A l'approche des commémorations de Liège-Bastogne-Liège, cette quasi néophyte à vélo, 20 ans, a trouvé une place cet hiver dans une équipe professionnelle, Lotto-Soudal, et un travail de chroniqueuse dans le Het Nieuwsblad. Elle fait vivre son père à travers elle. «J'ai le même tempérament que lui sur le vélo», aime-t-elle dire. Ou encore : «J'espère avoir la même vie que lui. Mais être davantage heureuse.» Vendredi, dans son billet hebdomadaire en flamand, Cameron VDB déclare qu'elle n'est pas mécontente d'avoir fait une chute à vélo : «Maintenant, je suis une vraie coureuse.» La blessure ne l'empêchera pas de reprendre les compétitions : «Mon père a terminé dans les dix premiers d'un championnat du monde à Vérone [en 1999] avec deux poignets cassés, rappelle-t-elle. J'ai ça dans les gènes.»

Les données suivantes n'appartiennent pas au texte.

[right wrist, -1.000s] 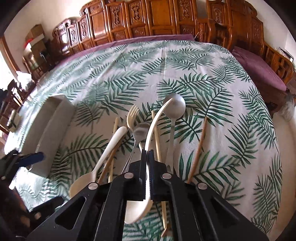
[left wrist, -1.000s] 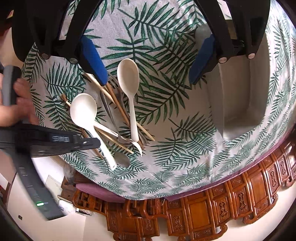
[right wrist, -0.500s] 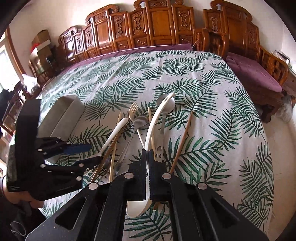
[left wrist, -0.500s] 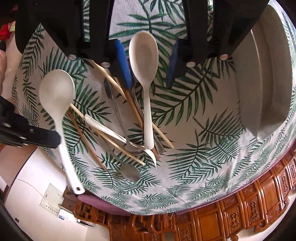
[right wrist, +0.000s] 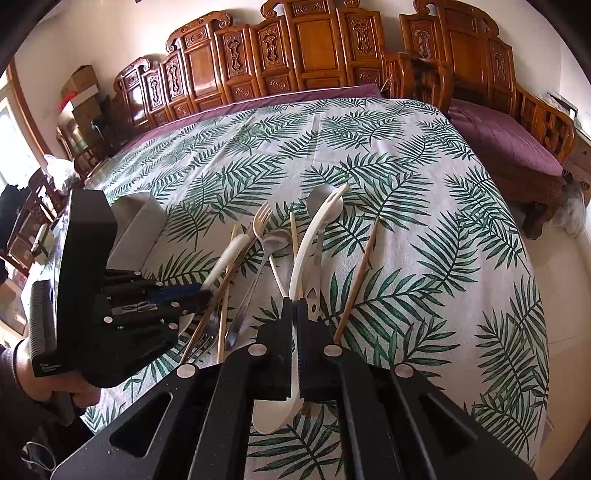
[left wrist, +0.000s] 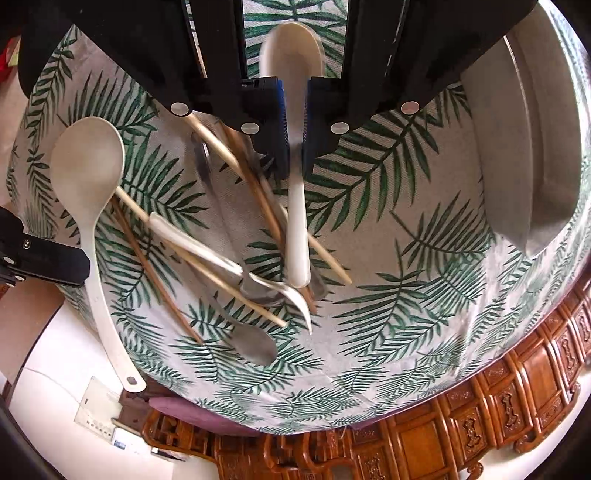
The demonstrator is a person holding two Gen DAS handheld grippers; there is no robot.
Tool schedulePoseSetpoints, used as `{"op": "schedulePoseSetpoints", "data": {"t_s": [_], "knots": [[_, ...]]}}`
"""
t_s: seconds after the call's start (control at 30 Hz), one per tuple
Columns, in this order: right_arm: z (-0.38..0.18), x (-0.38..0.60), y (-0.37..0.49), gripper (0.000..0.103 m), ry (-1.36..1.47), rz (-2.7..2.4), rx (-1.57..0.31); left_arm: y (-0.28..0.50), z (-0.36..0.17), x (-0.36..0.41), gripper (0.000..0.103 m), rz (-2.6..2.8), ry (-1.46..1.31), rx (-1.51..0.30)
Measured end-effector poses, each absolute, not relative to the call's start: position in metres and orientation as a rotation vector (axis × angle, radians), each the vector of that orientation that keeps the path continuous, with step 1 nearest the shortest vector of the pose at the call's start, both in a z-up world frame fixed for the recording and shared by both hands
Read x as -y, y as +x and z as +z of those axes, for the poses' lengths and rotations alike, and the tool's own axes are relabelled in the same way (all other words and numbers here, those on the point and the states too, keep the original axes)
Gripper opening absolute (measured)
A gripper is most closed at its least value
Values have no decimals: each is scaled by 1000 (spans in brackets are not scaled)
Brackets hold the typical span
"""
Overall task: Organize utensils
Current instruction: 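Carry the white spoon in the left gripper over the grey tray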
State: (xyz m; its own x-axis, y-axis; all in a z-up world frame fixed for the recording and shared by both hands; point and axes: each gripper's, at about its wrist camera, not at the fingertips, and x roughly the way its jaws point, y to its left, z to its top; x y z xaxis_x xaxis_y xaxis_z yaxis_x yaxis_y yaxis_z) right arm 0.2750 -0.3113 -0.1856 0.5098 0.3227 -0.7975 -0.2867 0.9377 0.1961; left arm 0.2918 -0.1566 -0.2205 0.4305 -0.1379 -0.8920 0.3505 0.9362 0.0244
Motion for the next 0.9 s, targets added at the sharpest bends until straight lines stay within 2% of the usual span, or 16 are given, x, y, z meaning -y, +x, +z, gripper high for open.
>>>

Elle est la gardienne du temple. Ce printemps, la fille de son père a approuvé le lancement d'une collection de tee-shirts supposés lui rendre hommage, avec des mentions cryptiques : «Le gamin en or» (son surnom en Italie), «la Doyenne» (l'autre dénomination de Liège-Bastogne-Liège), «Je viens de là et je vais là» (citation du défunt auteur, d'une philosophie embrumée). A l'inverse, le grand film sur Frank Vandenbroucke, sorti en octobre, a fâché la famille. Engel («ange», en néerlandais) retrace pour le cinéma le triomphe et la chute d'un talent belge du cyclisme baptisé d'un autre nom mais copie conforme de Vandenbroucke, les piqûres, l'épopée et, surtout, en abondance, le dernier chapitre, sa rencontre d'une prostituée au Sénégal, véritable passion avec une femme, la plus brève, la dernière. Episode tabou des dernières heures. A peine suggéré dans les vidéos trépidantes qui excitent le peloton depuis plus de dix ans. Pour une fois, Cameron Vandenbroucke s'est insurgée : «Il est scandaleux que certains profitent de la mort de papa.»